### [Problem description]
Return verbatim every line from the first line of the data below to the line that contains "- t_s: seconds", inclusive, and no further.

### [The data]
-- Opening Marker --

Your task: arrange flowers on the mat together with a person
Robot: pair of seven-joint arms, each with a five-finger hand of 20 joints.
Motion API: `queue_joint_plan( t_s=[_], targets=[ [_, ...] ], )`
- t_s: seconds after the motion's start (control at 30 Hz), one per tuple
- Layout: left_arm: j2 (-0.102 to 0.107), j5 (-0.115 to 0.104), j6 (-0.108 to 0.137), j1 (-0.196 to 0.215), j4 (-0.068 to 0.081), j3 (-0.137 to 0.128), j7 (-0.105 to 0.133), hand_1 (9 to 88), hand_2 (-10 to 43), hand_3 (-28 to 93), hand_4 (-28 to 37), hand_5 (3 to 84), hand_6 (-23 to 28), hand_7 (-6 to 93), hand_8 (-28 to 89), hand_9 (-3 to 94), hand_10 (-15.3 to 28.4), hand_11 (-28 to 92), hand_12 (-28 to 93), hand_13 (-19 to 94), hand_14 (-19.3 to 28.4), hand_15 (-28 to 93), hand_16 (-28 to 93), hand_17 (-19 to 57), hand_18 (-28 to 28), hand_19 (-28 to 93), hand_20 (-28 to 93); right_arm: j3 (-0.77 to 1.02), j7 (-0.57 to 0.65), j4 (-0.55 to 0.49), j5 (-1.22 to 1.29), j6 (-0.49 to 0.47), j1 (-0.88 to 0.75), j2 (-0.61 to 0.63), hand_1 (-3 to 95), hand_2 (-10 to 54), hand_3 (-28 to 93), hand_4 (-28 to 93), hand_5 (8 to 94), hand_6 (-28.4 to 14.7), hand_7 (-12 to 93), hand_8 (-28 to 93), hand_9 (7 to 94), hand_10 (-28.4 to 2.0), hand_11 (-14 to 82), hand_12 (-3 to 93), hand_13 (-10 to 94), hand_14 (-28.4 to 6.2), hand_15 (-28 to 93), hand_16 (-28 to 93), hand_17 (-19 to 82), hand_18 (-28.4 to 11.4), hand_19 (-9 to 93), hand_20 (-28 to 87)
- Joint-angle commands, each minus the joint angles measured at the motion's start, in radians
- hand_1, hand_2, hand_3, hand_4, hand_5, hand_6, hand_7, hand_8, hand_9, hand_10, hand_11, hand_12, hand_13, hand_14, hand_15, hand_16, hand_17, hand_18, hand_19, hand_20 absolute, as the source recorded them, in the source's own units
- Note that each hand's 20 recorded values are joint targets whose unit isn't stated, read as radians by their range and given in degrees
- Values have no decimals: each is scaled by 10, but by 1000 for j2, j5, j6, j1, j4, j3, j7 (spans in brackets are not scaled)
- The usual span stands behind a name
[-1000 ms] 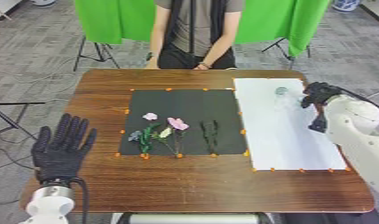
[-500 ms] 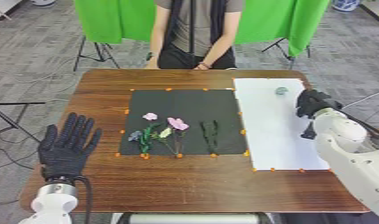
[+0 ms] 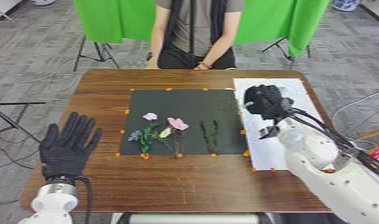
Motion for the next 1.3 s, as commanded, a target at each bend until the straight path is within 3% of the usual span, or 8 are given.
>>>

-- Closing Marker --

### [Expected output]
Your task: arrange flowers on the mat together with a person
Robot: pair of seven-joint arms, each with a five-finger hand of 20 joints.
Motion API: `queue_joint_plan( t_s=[_], targets=[ [_, ...] ], )`
- t_s: seconds after the motion's start (control at 30 Hz), one per tuple

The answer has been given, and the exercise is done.